The room lit up when she grinned and something inside him clicked on. He’d been living life in a dreary bubble and her smile had popped it fast. When was the last time he’d wanted to smile? He couldn’t remember.
“Lucky me. If you’re not so noble, what are you usually?”
“Usually...I’m a giant pain in the ass.” He could tell her to ask his friends, but he didn’t have too many friends. That sounded pretty damn pathetic even to him. He had an assistant, but the kid was too young to be a friend, and the guys at the gym had pretty much given up on any social time with him. Maybe working himself into the ground wasn’t the best way to live life, but it sure as hell beat thinking about his past.
“I don’t believe you.” Her grin turned her face from pretty to stunning. She didn’t need an ounce of makeup to make a man hard. He still had to get used to her new hair color too. The honey blond softened her features, made her blue eyes sharper and rendered her that much more attractive. At the moment, the thick blond mass was secured in a ponytail and made her look like a co-ed. “Giant pains in the ass very rarely recognize that trait. That’s one of the things that make them giant pains in the ass.” She lifted one arched eyebrow.
He grinned again. Apparently she didn’t need a script to be funny. She’d kept her sense of humor while bleeding out on the red carpet too. That trick alone deserved serious recognition.
“For the record, I’m going out on a limb to say you are anything but a pain, but since I don’t know you very well, I’ll reserve the right to backpedal.” Her eyes sparkled with humor.
“Sounds like a good plan,” he agreed with a nod.
She watched him for a few seconds, and it dawned on him that she’d left the door open wide for an invitation. He had an opportunity to get to know her better. The idea sounded as appealing as it was dangerous. At any other time or under nearly any other circumstances, he might have jumped at the chance, but with his current assignment, there was no way in hell to walk through this door. It was way past time to go back to his room. Stopping here may have been instinctual, but also amazingly stupid. He’d been doing laps around the floor
and had been ready to drop by the time he got to her room. He’d had no idea she’d been down the hall the whole time. He pulled his legs up, ready to leave.
“Wait,” she said. “You’re not going are you? You just got here.”
“Yeah...” Troy said. “I don’t want to take up all your time.”
She snorted. “Oh, right. Because I’m so busy, having my pulse taken every twenty minutes.” She rolled her eyes. “Please. Stay. Unless you don’t want to,” she added.
Oh, he definitely wanted to, but he hoped he had more smarts than that.
“So, were you nominated the other night? Or working the event?”
“Nominated?” That suggestion surprised him. At thirty-six he was definitely past the prime of a professional athlete.
She blushed and the color chased away the hospital pallor of her complexion. “It’s possible,” she said a little defensively. “But even the staff wear tuxes so it’s hard to differentiate sometimes.” She waited for his response.
He clearly didn’t possess the smarts he thought he had because he stayed rooted to his spot. “No, I wasn’t nominated.”

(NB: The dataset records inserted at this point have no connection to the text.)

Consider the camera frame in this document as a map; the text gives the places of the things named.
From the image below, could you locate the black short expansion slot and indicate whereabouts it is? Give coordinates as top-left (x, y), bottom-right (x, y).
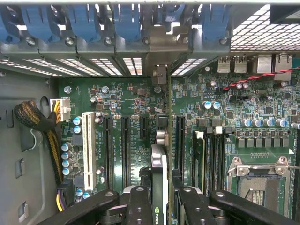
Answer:
top-left (139, 115), bottom-right (149, 139)

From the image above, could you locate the red black twisted wire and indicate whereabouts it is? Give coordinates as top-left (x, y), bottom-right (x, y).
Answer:
top-left (222, 67), bottom-right (300, 91)

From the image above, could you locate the silver ethernet port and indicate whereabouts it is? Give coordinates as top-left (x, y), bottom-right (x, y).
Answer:
top-left (274, 53), bottom-right (294, 81)

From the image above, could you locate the sleeved yellow black power wire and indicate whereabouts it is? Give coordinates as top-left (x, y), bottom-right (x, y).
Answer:
top-left (14, 99), bottom-right (64, 186)

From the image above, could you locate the black connector with coloured wires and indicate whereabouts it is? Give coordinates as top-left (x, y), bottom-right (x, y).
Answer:
top-left (55, 179), bottom-right (76, 213)

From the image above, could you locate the open black PC case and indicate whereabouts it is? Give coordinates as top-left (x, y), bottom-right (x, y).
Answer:
top-left (0, 0), bottom-right (300, 225)

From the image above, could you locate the black long expansion slot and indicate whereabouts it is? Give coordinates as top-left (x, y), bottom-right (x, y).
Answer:
top-left (104, 115), bottom-right (115, 191)
top-left (120, 115), bottom-right (132, 188)
top-left (175, 114), bottom-right (186, 177)

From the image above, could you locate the white PCI expansion slot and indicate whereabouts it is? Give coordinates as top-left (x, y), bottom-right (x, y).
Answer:
top-left (81, 111), bottom-right (97, 191)

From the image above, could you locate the CPU socket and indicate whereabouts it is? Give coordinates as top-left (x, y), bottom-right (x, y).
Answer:
top-left (226, 155), bottom-right (300, 219)

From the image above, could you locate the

She waited, and when he didn’t fill in any blanks, she lifted knowing eyebrows. “The silent type, are you? You’re one of those guys who don’t elaborate. You just answer the question and leave it at that. No extras?”
She wasn’t the first to call him on it. How many girlfriends had given up on him because of his silence, his refusal to open up? Imagine if any of them had known he’d actually gone months without uttering a word when he was a kid. Having learned to give the facts and only the facts starting at a very young age, he lifted the hand not in a sling and let the gesture say it all.
She laughed. “Okay. I can play this game.” She pointed her finger in his general direction. He’d seen the same mannerism on television but always thought it was the character she played. She seemed in the mood to grill him. He saw it coming a mile away. He shouldn’t have looked into the room as he’d walked by. It had been an accident, yes, but one that might get him into a ton of trouble. He couldn’t afford to get made by Julie Fraser.